**Problem to work on**
In the material below, find every line with "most" and pull it out.

**Records for the exercise**
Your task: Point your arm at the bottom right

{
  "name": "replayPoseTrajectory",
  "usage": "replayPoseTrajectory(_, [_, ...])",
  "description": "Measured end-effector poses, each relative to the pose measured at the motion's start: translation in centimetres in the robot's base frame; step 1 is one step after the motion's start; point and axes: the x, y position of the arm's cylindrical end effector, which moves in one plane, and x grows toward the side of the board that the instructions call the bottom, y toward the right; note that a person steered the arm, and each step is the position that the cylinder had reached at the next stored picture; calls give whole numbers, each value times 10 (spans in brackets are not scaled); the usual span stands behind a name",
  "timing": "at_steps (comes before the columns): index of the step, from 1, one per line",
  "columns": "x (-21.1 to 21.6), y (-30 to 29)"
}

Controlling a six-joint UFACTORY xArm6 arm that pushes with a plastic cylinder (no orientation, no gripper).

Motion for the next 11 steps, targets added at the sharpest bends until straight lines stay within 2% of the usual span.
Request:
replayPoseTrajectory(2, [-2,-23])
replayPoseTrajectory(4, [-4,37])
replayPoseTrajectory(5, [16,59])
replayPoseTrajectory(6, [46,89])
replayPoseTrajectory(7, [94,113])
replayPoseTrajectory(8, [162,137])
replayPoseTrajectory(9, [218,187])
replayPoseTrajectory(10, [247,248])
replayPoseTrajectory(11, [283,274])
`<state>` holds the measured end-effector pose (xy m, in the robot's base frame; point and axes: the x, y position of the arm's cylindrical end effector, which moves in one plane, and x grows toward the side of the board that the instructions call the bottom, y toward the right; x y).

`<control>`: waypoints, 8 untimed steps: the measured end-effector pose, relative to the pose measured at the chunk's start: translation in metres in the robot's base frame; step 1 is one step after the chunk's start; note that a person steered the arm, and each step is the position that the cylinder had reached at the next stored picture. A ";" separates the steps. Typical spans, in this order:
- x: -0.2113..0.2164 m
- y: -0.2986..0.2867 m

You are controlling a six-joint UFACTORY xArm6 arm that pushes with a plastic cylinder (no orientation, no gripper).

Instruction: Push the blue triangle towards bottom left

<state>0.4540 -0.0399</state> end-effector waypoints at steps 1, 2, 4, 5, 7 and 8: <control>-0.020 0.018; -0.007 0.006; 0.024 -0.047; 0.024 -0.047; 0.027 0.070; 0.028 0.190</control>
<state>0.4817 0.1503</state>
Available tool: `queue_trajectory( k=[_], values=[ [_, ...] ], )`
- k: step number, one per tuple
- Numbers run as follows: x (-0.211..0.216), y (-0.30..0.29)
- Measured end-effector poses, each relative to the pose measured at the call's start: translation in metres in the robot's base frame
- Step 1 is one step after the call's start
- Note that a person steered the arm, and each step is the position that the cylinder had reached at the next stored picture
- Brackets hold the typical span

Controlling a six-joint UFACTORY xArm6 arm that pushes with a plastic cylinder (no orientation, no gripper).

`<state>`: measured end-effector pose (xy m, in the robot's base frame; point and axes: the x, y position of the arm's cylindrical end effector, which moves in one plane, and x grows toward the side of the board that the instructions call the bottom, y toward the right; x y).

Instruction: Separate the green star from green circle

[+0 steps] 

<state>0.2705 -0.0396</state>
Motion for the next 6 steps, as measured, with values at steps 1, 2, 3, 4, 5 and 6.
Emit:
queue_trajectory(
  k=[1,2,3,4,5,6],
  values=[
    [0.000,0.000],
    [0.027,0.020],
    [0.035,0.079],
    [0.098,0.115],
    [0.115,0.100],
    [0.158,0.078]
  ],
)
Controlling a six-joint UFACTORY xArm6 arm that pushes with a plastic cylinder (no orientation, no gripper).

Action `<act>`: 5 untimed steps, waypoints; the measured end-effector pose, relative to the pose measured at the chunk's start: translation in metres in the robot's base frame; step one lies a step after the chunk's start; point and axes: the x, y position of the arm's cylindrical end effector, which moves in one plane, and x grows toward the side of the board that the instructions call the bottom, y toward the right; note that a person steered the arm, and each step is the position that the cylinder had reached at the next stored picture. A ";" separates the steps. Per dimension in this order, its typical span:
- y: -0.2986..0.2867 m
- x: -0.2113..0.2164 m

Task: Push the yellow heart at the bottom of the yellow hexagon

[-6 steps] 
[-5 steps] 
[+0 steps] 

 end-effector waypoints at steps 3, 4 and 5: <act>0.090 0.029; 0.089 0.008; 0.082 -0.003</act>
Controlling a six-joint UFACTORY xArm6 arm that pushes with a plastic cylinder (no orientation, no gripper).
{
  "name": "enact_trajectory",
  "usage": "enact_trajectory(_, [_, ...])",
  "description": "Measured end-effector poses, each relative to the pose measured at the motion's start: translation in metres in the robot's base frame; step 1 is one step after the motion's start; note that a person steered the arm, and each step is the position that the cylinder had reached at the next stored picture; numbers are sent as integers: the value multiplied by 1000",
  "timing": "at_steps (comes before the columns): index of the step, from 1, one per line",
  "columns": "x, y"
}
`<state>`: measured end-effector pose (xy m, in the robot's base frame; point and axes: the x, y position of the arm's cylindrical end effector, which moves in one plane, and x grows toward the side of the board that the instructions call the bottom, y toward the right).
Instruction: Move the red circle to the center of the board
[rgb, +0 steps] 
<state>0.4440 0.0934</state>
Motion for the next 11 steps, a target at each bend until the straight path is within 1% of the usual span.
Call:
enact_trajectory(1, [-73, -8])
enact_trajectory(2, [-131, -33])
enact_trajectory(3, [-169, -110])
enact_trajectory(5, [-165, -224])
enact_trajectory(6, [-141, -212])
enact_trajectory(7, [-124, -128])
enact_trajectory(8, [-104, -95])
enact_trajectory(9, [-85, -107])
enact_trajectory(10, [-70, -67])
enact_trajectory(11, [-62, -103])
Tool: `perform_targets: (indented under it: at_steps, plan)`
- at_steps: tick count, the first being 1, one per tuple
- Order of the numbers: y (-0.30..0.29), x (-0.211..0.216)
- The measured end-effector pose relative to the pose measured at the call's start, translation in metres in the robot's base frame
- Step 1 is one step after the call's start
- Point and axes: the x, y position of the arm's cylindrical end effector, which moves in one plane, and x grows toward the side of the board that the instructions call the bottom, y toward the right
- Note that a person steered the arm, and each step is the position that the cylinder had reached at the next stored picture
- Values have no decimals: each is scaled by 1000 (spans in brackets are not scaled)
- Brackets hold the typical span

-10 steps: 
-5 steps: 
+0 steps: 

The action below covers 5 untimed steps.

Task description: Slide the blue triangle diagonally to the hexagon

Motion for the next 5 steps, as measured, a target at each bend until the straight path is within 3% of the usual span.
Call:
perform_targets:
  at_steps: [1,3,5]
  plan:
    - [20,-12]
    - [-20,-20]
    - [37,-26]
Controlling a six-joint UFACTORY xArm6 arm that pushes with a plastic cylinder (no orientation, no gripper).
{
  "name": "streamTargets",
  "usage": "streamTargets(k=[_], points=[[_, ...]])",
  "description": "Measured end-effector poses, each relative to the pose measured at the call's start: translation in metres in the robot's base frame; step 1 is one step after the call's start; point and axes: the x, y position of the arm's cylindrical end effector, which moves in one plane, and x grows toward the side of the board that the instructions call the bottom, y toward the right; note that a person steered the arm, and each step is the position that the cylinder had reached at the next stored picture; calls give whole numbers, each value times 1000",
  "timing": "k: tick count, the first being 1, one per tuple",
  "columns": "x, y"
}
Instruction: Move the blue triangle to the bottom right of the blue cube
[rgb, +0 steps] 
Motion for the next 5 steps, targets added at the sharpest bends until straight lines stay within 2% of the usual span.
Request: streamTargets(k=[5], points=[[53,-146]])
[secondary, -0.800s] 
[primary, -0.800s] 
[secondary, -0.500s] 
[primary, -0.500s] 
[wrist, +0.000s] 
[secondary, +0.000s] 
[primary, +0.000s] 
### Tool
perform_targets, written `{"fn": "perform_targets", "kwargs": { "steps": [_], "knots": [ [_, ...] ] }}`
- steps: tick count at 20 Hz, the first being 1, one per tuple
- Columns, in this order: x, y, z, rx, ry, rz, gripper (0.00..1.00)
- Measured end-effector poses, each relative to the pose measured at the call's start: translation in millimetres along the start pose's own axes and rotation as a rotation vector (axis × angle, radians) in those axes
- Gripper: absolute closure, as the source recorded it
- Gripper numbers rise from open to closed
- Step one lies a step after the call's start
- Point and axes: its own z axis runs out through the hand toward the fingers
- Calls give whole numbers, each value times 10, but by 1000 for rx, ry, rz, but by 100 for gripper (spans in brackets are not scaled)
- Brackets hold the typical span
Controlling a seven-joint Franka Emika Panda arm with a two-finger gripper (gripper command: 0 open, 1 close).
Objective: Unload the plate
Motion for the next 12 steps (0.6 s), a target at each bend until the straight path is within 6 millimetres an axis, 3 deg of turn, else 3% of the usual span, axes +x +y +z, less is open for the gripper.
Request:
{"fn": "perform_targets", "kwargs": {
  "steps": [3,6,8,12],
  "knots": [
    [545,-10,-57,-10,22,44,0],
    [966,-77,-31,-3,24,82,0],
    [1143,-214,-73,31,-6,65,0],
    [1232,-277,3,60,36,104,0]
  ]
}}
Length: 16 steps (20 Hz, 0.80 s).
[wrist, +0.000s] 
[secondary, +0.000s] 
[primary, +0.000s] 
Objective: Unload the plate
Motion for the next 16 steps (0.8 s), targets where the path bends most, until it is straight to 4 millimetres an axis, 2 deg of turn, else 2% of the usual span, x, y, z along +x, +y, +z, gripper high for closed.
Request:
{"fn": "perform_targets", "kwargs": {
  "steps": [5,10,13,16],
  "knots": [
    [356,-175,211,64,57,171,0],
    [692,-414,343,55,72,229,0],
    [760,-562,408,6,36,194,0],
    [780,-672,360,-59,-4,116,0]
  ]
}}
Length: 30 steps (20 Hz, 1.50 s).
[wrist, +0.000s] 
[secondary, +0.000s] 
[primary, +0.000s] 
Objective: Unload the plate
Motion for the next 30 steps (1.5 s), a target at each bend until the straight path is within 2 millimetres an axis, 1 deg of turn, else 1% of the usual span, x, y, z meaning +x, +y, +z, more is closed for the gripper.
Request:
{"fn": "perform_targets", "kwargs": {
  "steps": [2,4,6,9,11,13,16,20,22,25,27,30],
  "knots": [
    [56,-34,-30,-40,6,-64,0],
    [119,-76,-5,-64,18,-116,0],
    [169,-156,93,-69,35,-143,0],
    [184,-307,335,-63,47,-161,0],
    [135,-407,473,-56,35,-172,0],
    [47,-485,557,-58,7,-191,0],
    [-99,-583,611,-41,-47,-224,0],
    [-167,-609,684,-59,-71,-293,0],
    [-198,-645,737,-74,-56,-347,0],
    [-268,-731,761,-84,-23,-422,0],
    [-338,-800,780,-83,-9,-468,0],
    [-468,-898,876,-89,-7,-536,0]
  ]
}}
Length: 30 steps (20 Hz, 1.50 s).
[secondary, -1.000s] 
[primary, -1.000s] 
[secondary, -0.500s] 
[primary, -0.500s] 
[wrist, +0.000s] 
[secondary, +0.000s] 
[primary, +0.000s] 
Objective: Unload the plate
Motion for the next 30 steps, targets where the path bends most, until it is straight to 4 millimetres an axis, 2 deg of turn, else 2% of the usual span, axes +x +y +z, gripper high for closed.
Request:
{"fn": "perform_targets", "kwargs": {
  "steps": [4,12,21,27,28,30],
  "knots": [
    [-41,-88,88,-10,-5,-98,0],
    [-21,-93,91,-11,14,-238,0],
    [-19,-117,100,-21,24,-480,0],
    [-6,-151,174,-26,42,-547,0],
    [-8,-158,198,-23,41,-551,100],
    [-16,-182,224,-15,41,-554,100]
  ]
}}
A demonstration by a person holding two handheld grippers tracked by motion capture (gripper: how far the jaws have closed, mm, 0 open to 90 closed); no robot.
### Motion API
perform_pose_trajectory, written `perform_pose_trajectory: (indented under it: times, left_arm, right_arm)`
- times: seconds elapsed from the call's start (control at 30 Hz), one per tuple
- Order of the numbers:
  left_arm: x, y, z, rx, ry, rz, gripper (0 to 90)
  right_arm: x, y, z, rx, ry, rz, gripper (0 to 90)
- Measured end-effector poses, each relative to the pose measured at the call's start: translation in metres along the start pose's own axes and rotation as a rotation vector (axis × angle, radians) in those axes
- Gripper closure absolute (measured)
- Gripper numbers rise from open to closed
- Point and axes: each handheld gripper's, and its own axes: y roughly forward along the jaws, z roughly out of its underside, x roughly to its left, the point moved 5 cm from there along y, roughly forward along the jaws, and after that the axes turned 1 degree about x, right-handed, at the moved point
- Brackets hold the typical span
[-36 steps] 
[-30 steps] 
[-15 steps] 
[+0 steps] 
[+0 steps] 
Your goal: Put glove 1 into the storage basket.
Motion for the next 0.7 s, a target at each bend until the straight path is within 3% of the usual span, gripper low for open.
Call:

**Solution to the exercise**
Motion for the next 16 steps (0.8 s), targets where the path bends most, until it is straight to 4 millimetres an axis, 2 deg of turn, else 2% of the usual span, x, y, z along +x, +y, +z, gripper high for closed.
Motion for the next 30 steps, targets where the path bends most, until it is straight to 4 millimetres an axis, 2 deg of turn, else 2% of the usual span, axes +x +y +z, gripper high for closed.

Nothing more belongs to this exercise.